DATA EXTRACT
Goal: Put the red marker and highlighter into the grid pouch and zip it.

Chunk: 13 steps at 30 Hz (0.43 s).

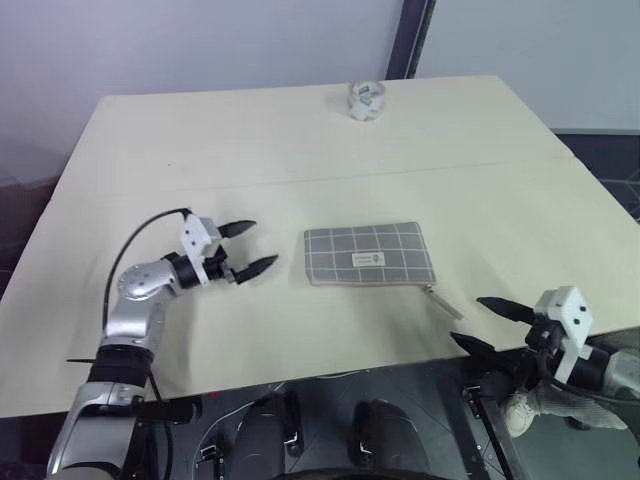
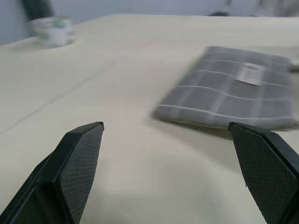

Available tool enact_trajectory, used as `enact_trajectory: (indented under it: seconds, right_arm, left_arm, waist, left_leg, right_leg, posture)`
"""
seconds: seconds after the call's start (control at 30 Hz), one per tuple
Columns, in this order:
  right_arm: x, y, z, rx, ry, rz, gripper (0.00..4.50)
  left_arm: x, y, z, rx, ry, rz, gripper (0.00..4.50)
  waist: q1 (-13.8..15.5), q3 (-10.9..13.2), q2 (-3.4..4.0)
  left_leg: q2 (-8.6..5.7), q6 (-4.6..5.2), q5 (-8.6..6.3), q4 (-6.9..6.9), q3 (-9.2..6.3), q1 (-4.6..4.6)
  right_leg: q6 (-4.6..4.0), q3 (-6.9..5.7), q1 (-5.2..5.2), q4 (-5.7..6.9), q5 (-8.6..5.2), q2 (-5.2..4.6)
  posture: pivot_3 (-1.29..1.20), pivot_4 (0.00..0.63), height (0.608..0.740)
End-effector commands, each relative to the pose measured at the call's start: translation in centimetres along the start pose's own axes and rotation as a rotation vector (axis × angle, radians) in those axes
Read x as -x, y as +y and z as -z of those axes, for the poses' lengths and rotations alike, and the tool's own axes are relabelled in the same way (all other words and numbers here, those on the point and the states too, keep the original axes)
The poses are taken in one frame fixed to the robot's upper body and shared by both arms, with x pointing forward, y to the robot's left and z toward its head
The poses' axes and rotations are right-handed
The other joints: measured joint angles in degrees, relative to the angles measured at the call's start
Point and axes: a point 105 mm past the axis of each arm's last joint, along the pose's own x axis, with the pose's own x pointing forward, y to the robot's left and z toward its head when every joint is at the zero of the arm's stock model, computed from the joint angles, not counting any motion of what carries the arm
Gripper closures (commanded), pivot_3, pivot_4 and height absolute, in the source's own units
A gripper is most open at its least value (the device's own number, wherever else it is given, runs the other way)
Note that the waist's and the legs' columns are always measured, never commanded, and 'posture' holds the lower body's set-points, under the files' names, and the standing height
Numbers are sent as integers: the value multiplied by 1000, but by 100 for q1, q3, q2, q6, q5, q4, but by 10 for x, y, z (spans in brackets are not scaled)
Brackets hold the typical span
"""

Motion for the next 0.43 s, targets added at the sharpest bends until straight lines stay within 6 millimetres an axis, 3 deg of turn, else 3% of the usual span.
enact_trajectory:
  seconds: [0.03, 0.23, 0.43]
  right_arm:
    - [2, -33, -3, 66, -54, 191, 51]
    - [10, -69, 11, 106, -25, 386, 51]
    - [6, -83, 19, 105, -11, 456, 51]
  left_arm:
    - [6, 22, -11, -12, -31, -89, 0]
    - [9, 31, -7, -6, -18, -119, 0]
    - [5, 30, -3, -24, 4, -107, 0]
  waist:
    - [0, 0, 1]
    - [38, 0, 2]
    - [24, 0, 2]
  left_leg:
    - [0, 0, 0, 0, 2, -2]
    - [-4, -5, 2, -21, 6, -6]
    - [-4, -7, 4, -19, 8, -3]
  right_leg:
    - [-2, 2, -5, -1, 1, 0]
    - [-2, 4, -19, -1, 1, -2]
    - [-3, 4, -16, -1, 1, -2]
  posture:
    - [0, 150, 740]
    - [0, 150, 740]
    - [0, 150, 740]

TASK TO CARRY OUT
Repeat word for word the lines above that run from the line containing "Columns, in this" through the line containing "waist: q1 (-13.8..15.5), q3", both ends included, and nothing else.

EXERCISE ANSWER
Columns, in this order:
  right_arm: x, y, z, rx, ry, rz, gripper (0.00..4.50)
  left_arm: x, y, z, rx, ry, rz, gripper (0.00..4.50)
  waist: q1 (-13.8..15.5), q3 (-10.9..13.2), q2 (-3.4..4.0)

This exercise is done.